A volte sembra di essere davanti a un malato, al quale neppure si chiede come sta. L’attenzione del medico è presa tutta e solo dalla malattia. Senza scambiare neppure un’occhiata fraterna e comprensiva con l’ammalato, il medico scrive una facile ricetta e, "avanti un altro".

Questa è ciò che noi chiamiamo malasanità e contro di essa giustamente ci lanciamo. Ebbene, io ho l’impressione che l’Africa la trattiamo proprio così.

La gente vive di speranza

In questi giorni sono in Burundi e mi rendo conto che - malgrado tutto il male che si vede e che non si vede, ma che esiste - la gente vive ancora di speranza. C’è in atto un processo sicuramente positivo.

Un processo che potrebbe anche andar male, ma che proprio per questo chiede di essere sostenuto nelle sue possibilità positive. Ma chi si sogna di parlarne e di parlarne bene? A forza di vivere in mezzo agli assassini, alle devastazioni e ai tradimenti, finiamo per non vedere più la nostra missione che è quella di scoprire il bene e di sostenerlo, per farlo crescere, perché si affermi e porti frutto.

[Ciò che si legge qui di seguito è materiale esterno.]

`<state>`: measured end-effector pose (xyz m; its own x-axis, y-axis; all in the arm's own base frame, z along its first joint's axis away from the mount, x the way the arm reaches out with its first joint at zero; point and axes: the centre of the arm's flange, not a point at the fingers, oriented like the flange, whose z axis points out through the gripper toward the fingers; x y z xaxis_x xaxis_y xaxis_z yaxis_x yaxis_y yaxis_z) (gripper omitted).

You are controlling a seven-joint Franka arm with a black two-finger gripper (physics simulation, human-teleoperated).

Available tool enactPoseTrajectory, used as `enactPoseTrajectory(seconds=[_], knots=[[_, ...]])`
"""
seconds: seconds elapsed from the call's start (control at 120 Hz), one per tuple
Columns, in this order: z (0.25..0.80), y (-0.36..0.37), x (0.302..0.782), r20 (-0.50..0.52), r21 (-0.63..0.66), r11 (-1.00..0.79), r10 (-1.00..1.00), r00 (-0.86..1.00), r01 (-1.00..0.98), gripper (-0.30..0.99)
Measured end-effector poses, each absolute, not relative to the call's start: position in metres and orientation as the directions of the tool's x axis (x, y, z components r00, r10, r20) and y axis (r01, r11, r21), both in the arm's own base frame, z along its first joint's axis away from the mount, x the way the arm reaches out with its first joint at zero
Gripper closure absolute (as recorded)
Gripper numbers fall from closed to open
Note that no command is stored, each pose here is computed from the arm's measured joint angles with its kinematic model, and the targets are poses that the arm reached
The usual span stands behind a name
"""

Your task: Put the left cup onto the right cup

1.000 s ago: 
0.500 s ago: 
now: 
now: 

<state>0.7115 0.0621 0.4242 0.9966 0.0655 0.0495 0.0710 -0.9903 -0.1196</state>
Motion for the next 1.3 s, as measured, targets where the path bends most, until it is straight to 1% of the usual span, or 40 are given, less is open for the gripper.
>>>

È necessario ricordare che l’Africa, proprio perché ha sofferto e soffre ancora e ancora paga tutti i conti delle scelte sbagliate dei grandi di questa terra, ha non solo il diritto di essere ascoltata, ma anche la possibilità di indicare quelle strade che non devono essere più prese; ha il diritto e il dovere di offrire al mondo quei valori che essa ancora conosce e pratica.

La terapia del cuore

Ogni tanto salta fuori qualcuno che preconizza per l’Africa una terapia nuova, che è poi così vecchia: “E’ ora di finirla con «l’Africa agli africani». Ci vuole una nuova colonizzazione, pur senza gli eccessi di quella passata”. Ovvio. Ma è proprio questo ciò di cui l’Africa ha bisogno? No di certo.

L’Africa ha bisogno di persone amiche, che rispettino e stimino questa gente, che non si propongano come salvatori, ma che permettano veramente all’Africa di sedersi, senza complessi, nel consesso delle nazioni. L’Africa d’oggi ha bisogno di gente che si preoccupi sinceramente del suo futuro; che prima di formulare la diagnosi, la terapia e la prognosi, le voglia bene.

Non è di medici e di salvatori, neppure di grandi programmi di riforma che l’Africa ha bisogno, ma di amici e di amiche che sinceramente cerchino il suo futuro, che l’ascoltino e le parlino con il cuore in mano, certamente prima di mettere mano al portafoglio.